Dabei beschreibt er genau das, was Filme für lange, lange, lange Zeit gemacht haben. Hier finde ich das Argument richtig, dass Männer erst seit fünf Minuten den Blickwinkel von Frauen erleben. Es ist nur ein Einblick in eine Situation, und das ist nicht männerfeindlich.
Maybe f… yourself: Wenn der (maskuline) Vogel abgeschossen wird
Das neuste Beispiel in dieser Diskussion liefert wieder mal eine Disney-Realverfilmung. Schneewittchen soll jetzt nämlich nicht vom Prinzen gerettet werden, sondern sich stattdessen selbst verwirklichen. Und schon wieder schreien manche Menschen etwas von «feministischer Propaganda», weil Disney was gegen Romantik habe. Ernsthaft?
Was genau hatte Schneewittchen jemals mit Romantik zu tun? Ihre Stiefmutter hat sie abgemurkst, ein Prinz hat sich in ihre vermeintliche Leiche verliebt, diese geküsst und sie so quasi aus Versehen wieder zum Leben erweckt. Und ohne auch nur ein Wort hat er sie mit auf sein Schloss genommen.
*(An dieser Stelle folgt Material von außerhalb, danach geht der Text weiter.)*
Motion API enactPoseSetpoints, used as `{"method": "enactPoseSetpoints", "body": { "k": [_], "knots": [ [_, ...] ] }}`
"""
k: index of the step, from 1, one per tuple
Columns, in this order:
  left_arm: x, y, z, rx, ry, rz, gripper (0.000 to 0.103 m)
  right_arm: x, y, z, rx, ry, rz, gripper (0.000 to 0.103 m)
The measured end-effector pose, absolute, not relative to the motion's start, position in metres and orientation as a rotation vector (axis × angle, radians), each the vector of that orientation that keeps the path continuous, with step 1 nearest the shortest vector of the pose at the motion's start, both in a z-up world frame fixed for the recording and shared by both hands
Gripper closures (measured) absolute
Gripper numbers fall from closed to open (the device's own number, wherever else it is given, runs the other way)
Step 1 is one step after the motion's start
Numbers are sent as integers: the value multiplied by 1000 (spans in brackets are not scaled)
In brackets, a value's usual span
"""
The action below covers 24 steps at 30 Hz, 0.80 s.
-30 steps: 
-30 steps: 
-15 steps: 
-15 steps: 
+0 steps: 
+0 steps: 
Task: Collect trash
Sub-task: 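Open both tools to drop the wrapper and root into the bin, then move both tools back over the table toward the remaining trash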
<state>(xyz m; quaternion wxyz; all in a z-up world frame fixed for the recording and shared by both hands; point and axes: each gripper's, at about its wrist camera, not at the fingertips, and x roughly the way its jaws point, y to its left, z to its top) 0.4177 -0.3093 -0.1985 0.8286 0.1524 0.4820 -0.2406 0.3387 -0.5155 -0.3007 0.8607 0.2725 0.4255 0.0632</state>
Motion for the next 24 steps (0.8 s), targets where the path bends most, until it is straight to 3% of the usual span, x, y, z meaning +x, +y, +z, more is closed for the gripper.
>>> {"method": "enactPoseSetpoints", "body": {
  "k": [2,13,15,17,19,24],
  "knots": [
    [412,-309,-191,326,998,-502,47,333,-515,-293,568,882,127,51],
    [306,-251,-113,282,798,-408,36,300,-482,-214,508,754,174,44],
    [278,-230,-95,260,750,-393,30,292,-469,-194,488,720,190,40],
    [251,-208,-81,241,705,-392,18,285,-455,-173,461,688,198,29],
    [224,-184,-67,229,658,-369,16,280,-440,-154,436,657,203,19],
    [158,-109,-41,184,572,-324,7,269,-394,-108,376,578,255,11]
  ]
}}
Happy End?
Ich habe also grundsätzlich nichts dagegen, dass Schneewittchen zum Girlboss mutiert. Ich fand sie schon als Kind eine dumme Nuss ohne Persönlichkeit. Aber muss man gleich den Prinzen wegradieren?
Wäre es nicht möglich gewesen, ihn ebenso zu modernisieren und die Beziehung etwas gesünder zu machen? Vielleicht hätten sie sogar mal miteinander geredet, bevor sie gleich heiraten! Das wäre zumindest ein gutes Vorbild für Mädchen und Jungs, die dann als Erwachsene vielleicht nicht aufeinander herumtrampeln müssen. Denn ich dachte immer, Gleichberechtigung bedeutet, dass wir alle gleich gut behandelt werden. Nicht gleich schlecht.